Oui, mais dans la réalité, quelquefois, trop de noir nuit. Les attentats du 11 septembre 2001 sont la raison pour laquelle j’ai voulu échapper un peu au noir charbon et proposer des histoires qui nous remontent à tous le moral. La question était alors : quand on frise la Troisième Guerre mondiale, à quoi bon continuer à écrire des histoires très sombres ? Ma série Ingrid et Lola est née de là. Pour autant, c’était aussi une aubaine pour jouer sur les contrastes. Continuer à raconter des histoires tragiques, mais en leur insufflant une bonne dose de comédie, et donc de couleurs. De toute façon, me contenter des jolies couleurs de la comédie ne m’aurait pas suffi. Ces couleurs, je ne les trouvais attrayantes que parce qu’elles étaient soutenues, comme les vitraux, par le châssis du noir. C’est le principe de la comédie à l’anglaise. Tu rigoles parce que ça part du vrai, et donc du tragique. Je n’aime pas les comédies absurdes (et poétiques) à la Amélie Poulain. L’absurde, c’est pas marrant.

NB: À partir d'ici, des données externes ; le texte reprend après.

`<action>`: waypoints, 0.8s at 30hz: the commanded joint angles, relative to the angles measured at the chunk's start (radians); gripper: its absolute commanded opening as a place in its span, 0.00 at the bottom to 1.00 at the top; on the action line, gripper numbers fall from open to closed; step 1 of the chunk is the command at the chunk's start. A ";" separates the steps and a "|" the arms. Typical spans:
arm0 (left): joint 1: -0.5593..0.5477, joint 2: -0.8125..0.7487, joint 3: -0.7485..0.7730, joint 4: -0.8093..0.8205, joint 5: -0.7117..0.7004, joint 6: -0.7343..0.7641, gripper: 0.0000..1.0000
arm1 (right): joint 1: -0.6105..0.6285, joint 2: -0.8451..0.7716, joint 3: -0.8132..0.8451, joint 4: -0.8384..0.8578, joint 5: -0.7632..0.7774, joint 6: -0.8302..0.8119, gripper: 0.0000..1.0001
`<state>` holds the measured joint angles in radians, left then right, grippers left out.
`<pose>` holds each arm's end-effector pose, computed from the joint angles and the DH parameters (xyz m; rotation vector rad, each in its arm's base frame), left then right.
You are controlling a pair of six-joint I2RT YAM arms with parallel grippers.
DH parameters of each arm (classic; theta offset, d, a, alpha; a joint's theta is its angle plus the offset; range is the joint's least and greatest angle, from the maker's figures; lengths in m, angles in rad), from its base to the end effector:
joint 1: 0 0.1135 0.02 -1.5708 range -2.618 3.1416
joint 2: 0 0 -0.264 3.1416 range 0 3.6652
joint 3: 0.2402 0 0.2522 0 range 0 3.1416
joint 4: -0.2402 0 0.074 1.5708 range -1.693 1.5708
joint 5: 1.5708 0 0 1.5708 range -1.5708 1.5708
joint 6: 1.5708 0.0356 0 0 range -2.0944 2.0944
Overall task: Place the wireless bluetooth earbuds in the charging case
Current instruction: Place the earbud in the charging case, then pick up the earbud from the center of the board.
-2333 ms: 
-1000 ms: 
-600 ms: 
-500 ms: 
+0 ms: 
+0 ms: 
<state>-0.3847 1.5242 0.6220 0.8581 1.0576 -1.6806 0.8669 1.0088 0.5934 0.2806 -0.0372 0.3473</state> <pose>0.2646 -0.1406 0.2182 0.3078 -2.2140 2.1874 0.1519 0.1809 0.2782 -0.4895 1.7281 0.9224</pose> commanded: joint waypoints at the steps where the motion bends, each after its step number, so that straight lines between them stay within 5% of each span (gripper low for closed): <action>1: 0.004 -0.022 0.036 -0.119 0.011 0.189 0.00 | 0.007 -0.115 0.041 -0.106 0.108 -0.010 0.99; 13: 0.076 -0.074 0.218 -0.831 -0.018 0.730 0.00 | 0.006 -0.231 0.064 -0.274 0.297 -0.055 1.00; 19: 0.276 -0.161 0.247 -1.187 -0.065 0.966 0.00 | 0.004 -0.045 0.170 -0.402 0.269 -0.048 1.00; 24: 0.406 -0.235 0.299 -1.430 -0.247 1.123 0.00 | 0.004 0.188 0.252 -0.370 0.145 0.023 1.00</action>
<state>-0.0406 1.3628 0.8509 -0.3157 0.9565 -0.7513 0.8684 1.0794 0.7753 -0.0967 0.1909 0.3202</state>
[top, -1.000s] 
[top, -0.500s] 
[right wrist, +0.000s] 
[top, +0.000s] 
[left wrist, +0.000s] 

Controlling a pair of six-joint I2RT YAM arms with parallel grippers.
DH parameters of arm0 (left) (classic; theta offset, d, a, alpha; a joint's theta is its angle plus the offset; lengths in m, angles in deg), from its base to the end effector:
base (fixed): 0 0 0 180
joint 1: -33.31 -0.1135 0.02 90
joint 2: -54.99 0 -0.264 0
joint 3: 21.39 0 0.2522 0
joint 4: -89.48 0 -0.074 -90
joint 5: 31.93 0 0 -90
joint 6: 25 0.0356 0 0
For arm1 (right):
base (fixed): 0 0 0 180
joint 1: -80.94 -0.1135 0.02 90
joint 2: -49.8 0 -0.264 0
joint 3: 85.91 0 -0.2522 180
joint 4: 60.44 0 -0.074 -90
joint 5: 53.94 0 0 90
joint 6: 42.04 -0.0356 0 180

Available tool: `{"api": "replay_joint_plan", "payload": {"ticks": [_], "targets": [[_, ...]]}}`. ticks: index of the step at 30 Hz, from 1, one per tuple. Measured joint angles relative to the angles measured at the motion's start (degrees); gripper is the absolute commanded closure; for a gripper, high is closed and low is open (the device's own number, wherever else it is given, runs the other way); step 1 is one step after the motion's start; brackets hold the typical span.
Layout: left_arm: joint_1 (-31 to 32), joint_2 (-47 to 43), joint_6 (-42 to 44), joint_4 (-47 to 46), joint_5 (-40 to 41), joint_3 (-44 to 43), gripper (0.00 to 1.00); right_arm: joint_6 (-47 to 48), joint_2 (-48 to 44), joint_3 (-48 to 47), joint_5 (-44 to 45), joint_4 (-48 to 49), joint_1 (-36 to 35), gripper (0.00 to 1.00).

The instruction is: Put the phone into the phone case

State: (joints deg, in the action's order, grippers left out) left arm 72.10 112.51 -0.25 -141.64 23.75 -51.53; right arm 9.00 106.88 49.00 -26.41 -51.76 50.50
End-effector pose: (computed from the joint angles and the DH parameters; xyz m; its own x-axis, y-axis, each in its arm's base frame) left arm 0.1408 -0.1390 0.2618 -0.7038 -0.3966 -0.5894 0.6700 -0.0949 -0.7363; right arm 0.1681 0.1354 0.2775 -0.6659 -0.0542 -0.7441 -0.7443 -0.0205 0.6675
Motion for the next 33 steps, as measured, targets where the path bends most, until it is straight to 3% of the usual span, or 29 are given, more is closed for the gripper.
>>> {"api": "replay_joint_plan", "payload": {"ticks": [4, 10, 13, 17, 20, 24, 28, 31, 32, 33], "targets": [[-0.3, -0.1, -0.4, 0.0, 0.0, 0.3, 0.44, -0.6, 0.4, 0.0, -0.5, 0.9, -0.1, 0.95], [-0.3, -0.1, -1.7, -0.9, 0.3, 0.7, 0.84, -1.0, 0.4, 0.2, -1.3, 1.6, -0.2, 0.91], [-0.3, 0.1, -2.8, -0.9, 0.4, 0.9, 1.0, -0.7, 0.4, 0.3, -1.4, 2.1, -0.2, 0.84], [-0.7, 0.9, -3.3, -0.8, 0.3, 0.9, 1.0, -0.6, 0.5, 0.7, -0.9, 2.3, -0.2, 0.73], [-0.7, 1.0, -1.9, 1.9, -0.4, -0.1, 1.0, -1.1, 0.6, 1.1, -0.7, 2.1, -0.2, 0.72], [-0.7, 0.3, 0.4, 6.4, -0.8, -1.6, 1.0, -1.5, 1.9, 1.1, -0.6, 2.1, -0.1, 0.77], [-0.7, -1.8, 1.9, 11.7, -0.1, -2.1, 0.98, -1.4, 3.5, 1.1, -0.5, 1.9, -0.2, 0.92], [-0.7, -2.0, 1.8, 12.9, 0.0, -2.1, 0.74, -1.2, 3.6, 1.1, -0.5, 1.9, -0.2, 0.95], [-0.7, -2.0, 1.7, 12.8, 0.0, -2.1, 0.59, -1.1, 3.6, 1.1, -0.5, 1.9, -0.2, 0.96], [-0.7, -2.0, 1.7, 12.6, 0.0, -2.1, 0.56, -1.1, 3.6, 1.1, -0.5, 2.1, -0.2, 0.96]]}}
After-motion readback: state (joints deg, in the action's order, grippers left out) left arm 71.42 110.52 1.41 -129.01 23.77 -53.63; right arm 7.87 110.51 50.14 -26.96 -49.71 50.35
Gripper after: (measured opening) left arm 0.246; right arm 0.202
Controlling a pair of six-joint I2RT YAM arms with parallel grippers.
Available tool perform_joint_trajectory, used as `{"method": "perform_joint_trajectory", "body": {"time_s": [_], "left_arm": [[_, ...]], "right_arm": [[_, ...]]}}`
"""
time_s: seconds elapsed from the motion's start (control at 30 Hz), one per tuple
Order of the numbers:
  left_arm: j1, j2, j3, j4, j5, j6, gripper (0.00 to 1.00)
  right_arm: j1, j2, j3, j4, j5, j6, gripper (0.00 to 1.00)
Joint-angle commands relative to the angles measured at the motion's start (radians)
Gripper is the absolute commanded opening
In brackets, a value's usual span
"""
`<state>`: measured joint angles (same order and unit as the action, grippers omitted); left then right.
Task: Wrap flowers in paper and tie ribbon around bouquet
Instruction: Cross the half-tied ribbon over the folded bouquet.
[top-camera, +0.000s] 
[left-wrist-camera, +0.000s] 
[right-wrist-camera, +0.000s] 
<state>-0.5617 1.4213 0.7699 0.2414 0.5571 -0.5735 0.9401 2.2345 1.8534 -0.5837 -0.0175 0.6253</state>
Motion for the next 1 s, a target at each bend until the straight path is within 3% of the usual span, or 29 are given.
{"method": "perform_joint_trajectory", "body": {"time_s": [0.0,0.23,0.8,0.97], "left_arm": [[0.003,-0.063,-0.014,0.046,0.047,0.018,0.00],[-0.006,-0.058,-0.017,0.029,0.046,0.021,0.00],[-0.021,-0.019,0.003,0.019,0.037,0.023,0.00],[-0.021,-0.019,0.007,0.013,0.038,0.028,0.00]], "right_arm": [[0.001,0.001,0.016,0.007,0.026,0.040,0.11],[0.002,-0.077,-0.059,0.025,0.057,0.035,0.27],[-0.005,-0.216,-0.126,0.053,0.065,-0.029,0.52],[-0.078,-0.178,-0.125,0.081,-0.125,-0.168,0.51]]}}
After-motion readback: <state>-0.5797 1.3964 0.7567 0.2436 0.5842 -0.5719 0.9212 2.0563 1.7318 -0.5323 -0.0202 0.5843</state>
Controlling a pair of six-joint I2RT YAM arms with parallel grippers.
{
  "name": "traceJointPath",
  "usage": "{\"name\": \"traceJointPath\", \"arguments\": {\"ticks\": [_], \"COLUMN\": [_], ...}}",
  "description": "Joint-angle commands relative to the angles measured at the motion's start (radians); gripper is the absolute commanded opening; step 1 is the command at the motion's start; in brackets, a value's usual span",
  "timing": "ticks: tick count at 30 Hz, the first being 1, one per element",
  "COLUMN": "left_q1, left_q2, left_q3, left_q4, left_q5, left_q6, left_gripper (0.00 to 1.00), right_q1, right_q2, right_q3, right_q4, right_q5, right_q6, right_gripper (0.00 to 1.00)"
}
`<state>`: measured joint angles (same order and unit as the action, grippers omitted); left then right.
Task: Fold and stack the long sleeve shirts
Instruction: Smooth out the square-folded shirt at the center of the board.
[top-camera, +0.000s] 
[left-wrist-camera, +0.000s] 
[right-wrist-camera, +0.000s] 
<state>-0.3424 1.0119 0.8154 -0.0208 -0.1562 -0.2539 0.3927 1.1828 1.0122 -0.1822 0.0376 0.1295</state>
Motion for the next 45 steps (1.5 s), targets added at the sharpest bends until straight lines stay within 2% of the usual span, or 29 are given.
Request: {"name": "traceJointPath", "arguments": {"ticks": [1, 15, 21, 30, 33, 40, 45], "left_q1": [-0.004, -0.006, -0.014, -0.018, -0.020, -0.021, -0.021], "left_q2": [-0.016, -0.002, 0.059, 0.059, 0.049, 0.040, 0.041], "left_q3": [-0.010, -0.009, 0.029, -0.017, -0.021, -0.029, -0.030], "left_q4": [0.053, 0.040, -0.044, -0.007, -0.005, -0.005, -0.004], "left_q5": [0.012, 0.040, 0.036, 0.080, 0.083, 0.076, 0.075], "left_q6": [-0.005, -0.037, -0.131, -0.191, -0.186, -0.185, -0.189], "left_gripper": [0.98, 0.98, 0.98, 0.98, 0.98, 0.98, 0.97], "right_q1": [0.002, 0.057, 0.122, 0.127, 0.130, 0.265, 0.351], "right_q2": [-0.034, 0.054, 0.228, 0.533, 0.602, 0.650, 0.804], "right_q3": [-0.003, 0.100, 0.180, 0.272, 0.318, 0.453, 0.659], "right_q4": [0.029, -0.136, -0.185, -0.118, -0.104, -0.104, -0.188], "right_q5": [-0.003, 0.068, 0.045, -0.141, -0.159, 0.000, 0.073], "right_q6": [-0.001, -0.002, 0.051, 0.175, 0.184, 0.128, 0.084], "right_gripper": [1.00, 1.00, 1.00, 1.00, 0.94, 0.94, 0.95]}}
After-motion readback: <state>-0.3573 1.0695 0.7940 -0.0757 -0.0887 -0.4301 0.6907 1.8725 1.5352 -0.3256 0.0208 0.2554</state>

Disons, que les histoires qui me viennent naturellement sont noires, mais que j’aime y injecter de la lumière.
Ensuite, c’est une question de dosage. Disons que j’ai rajouté progressivement de la sauce soja dans le ragoût Ingrid et Lola, et la série est devenue de plus en plus tragique au fil des six romans. Et puis un jour, je me suis dit que j’avais passé plus de vingt ans à écrire des séries et que j’en avais assez. J’étais comme la fille paumée citée plus haut, qui plonge dans la piscine pour quitter cette île où le temps s’est arrêté. Et je me suis pris le Vantablack dans la figure. Bon, allez, je divague un peu. Disons, que les histoires qui me viennent naturellement sont noires, mais que j’aime y injecter de la lumière.
Depuis L’Archange du chaos, qui était probablement l’un de mes textes les plus noirs (et pas forcément le meilleur), je n’écris plus que des romans qui n’auront pas de second opus. Ça me donne une grande liberté, ça me permet de faire à chaque fois de nouvelles expériences et ça m’évite de rater le roman numéro 2. Dans une série, le numéro 2 est généralement assez périlleux, voire fatal. Paf ! J’ai évacué le problème. Et si je veux, je peux tuer tous les personnages (je n’ai encore jamais essayé, même le gars de Game of Thrones n’est pas allé jusque-là, mais ça pourrait être un concept). Mais au-delà du noir, je crois surtout que je carbure à l’obsession. Si une idée me travaille, aussi bizarre soit-elle, et qu’elle ne veut pas me lâcher (comme le sparadrap du capitaine Haddock), c’est qu’il faut que je m’y attelle. C’est même là que ça devient franchement jouissif. »
Les femmes
« Je me suis souvenue de ce film de George Cukor qui m’avait frappée il y a longtemps, The Women. Dans la distribution, il n’y a que des femmes. Pour une œuvre de 1939, c’était un concept très moderne. La distribution dans Une femme de rêve n’est pas exclusivement féminine, mais disons que les héroïnes mènent la danse. Chacune d’entre elles cherche à se réaliser, certaines en sont empêchées. Elles n’ont pas le même âge, pas les mêmes rêves, mais elles se bagarrent pour exister. Et ce que je trouvais en prime très amusant, c’était de mettre une inconnue au centre du roman. La victime. L’idée étant dès le départ : plutôt que de chercher le coupable, pourquoi ne pas chercher la victime.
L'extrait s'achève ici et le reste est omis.